#### Your instructions
The entries that follow need to be printed exactly as they are, minus any pictures.

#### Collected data
- Opening Delimiter -

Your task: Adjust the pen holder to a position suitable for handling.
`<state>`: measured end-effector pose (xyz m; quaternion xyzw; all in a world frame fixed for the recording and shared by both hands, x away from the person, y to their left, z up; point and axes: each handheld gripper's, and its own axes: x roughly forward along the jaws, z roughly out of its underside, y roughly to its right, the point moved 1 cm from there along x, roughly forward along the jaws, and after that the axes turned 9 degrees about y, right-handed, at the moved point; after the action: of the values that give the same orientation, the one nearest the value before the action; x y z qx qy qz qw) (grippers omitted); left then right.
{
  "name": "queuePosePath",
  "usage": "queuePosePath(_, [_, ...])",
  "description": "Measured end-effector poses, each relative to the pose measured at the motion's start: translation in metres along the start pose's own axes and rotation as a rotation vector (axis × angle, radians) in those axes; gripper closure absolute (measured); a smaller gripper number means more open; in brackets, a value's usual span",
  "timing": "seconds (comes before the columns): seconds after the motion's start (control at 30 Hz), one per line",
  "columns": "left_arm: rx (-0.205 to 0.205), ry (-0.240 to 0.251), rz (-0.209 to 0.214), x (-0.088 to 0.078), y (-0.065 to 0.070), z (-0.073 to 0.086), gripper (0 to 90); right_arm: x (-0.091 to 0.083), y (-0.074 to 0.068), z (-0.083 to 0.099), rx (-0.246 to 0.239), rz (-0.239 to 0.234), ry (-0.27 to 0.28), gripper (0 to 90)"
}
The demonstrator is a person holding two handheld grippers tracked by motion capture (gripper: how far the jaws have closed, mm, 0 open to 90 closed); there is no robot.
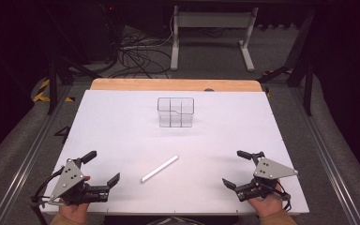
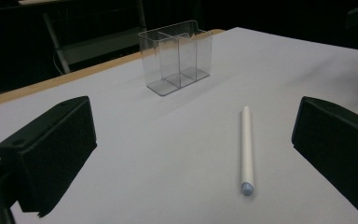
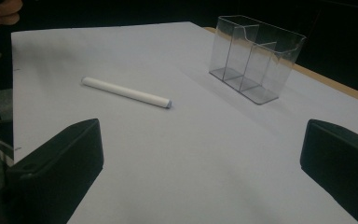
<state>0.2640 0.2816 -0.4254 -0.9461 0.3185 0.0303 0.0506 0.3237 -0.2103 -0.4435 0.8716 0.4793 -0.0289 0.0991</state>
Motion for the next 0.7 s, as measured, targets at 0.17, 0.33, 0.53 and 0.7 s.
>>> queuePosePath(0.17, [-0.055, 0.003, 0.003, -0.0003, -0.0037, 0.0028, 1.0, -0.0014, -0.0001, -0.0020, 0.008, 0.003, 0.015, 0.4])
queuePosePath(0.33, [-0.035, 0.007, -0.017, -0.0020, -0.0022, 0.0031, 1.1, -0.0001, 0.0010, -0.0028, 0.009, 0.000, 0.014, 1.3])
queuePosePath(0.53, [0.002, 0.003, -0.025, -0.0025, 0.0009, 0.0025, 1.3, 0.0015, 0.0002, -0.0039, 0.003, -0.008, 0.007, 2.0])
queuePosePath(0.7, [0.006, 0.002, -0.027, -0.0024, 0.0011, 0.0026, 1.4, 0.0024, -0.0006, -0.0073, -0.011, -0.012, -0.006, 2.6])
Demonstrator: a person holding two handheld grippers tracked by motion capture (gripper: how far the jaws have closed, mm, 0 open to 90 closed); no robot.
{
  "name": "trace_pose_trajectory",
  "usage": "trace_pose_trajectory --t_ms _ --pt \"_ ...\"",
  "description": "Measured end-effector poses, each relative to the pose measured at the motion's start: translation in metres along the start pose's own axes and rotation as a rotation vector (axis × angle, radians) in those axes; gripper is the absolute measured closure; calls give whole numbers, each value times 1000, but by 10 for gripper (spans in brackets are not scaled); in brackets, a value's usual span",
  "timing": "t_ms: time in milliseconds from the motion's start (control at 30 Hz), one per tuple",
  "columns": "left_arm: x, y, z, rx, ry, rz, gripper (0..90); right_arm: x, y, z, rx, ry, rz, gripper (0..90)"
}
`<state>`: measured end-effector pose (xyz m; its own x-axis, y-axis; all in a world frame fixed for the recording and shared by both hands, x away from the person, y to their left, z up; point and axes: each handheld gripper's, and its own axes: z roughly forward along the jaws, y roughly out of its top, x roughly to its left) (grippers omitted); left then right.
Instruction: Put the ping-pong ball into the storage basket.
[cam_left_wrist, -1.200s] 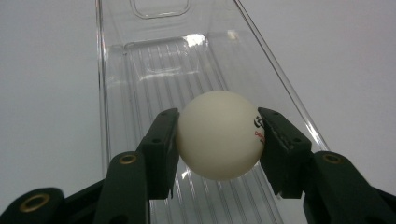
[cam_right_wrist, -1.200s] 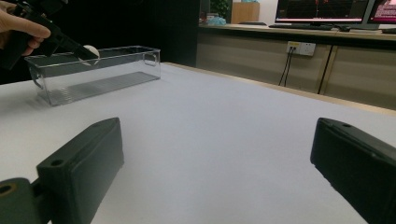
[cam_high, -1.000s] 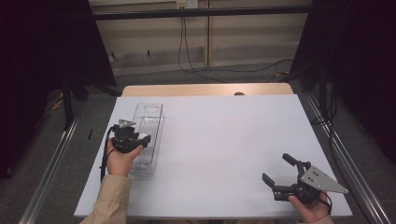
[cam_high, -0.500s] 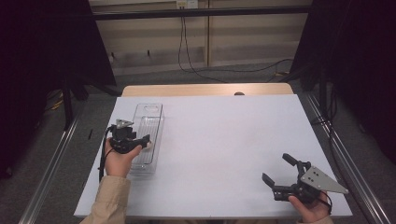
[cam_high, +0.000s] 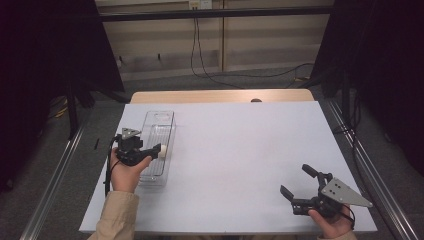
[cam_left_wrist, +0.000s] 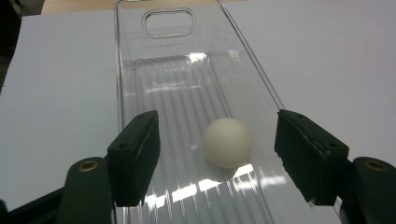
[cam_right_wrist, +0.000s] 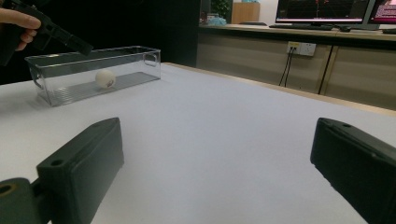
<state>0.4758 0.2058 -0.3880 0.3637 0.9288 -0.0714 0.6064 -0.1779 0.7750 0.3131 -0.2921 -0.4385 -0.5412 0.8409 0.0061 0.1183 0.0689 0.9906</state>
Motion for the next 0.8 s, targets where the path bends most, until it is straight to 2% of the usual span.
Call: trace_pose_trajectory --t_ms 567,800 --pt "-2 -4 -10 -57 -4 -18 217 1 0 -1 -2 1 -1 19" --pt "-4 -8 -14 -75 -22 -19 190 0 0 -2 4 -3 2 19"
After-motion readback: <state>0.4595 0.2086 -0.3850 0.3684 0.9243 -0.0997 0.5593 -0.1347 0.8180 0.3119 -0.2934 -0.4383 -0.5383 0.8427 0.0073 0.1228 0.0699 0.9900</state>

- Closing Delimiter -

#### Answer space
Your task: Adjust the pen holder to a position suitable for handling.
`<state>`: measured end-effector pose (xyz m; quaternion xyzw; all in a world frame fixed for the recording and shared by both hands, x away from the person, y to their left, z up; point and axes: each handheld gripper's, and its own axes: x roughly forward along the jaws, z roughly out of its underside, y roughly to its right, the point moved 1 cm from there along x, roughly forward along the jaws, and after that the axes turned 9 degrees about y, right-handed, at the moved point; after the action: of the values that give the same orientation, the one nearest the value before the action; x y z qx qy qz qw) (grippers omitted); left then right.
{
  "name": "queuePosePath",
  "usage": "queuePosePath(_, [_, ...])",
  "description": "Measured end-effector poses, each relative to the pose measured at the motion's start: translation in metres along the start pose's own axes and rotation as a rotation vector (axis × angle, radians) in those axes; gripper closure absolute (measured); a smaller gripper number means more open; in brackets, a value's usual span",
  "timing": "seconds (comes before the columns): seconds after the motion's start (control at 30 Hz), one per line",
  "columns": "left_arm: rx (-0.205 to 0.205), ry (-0.240 to 0.251), rz (-0.209 to 0.214), x (-0.088 to 0.078), y (-0.065 to 0.070), z (-0.073 to 0.086), gripper (0 to 90); right_arm: x (-0.091 to 0.083), y (-0.074 to 0.068), z (-0.083 to 0.099), rx (-0.246 to 0.239), rz (-0.239 to 0.234), ry (-0.27 to 0.28), gripper (0 to 90)"
}
The demonstrator is a person holding two handheld grippers tracked by motion capture (gripper: how far the jaws have closed, mm, 0 open to 90 closed); there is no robot.
<state>0.2640 0.2816 -0.4254 -0.9461 0.3185 0.0303 0.0506 0.3237 -0.2103 -0.4435 0.8716 0.4793 -0.0289 0.0991</state>
Motion for the next 0.7 s, as measured, targets at 0.17, 0.33, 0.53 and 0.7 s.
>>> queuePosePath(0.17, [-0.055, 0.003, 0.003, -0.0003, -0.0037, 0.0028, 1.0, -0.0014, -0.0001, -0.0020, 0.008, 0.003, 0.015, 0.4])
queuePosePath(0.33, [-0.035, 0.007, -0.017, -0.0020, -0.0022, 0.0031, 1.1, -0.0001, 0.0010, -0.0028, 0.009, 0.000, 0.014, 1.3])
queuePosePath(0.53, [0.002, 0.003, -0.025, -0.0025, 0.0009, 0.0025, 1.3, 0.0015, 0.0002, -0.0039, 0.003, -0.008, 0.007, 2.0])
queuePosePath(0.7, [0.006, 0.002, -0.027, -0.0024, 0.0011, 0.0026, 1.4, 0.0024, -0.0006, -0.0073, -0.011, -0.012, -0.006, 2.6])
Demonstrator: a person holding two handheld grippers tracked by motion capture (gripper: how far the jaws have closed, mm, 0 open to 90 closed); no robot.
{
  "name": "trace_pose_trajectory",
  "usage": "trace_pose_trajectory --t_ms _ --pt \"_ ...\"",
  "description": "Measured end-effector poses, each relative to the pose measured at the motion's start: translation in metres along the start pose's own axes and rotation as a rotation vector (axis × angle, radians) in those axes; gripper is the absolute measured closure; calls give whole numbers, each value times 1000, but by 10 for gripper (spans in brackets are not scaled); in brackets, a value's usual span",
  "timing": "t_ms: time in milliseconds from the motion's start (control at 30 Hz), one per tuple",
  "columns": "left_arm: x, y, z, rx, ry, rz, gripper (0..90); right_arm: x, y, z, rx, ry, rz, gripper (0..90)"
}
`<state>`: measured end-effector pose (xyz m; its own x-axis, y-axis; all in a world frame fixed for the recording and shared by both hands, x away from the person, y to their left, z up; point and axes: each handheld gripper's, and its own axes: z roughly forward along the jaws, y roughly out of its top, x roughly to its left) (grippers omitted); left then right.
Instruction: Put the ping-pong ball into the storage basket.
[cam_left_wrist, -1.200s] 
[cam_right_wrist, -1.200s] 
[cam_high, -1.000s] 
[cam_high, -0.500s] 
[cam_high, +0.000s] 
[cam_left_wrist, +0.000s] 
[cam_right_wrist, +0.000s] 
<state>0.4758 0.2058 -0.3880 0.3637 0.9288 -0.0714 0.6064 -0.1779 0.7750 0.3131 -0.2921 -0.4385 -0.5412 0.8409 0.0061 0.1183 0.0689 0.9906</state>
Motion for the next 0.8 s, targets where the path bends most, until it is straight to 2% of the usual span.
Call: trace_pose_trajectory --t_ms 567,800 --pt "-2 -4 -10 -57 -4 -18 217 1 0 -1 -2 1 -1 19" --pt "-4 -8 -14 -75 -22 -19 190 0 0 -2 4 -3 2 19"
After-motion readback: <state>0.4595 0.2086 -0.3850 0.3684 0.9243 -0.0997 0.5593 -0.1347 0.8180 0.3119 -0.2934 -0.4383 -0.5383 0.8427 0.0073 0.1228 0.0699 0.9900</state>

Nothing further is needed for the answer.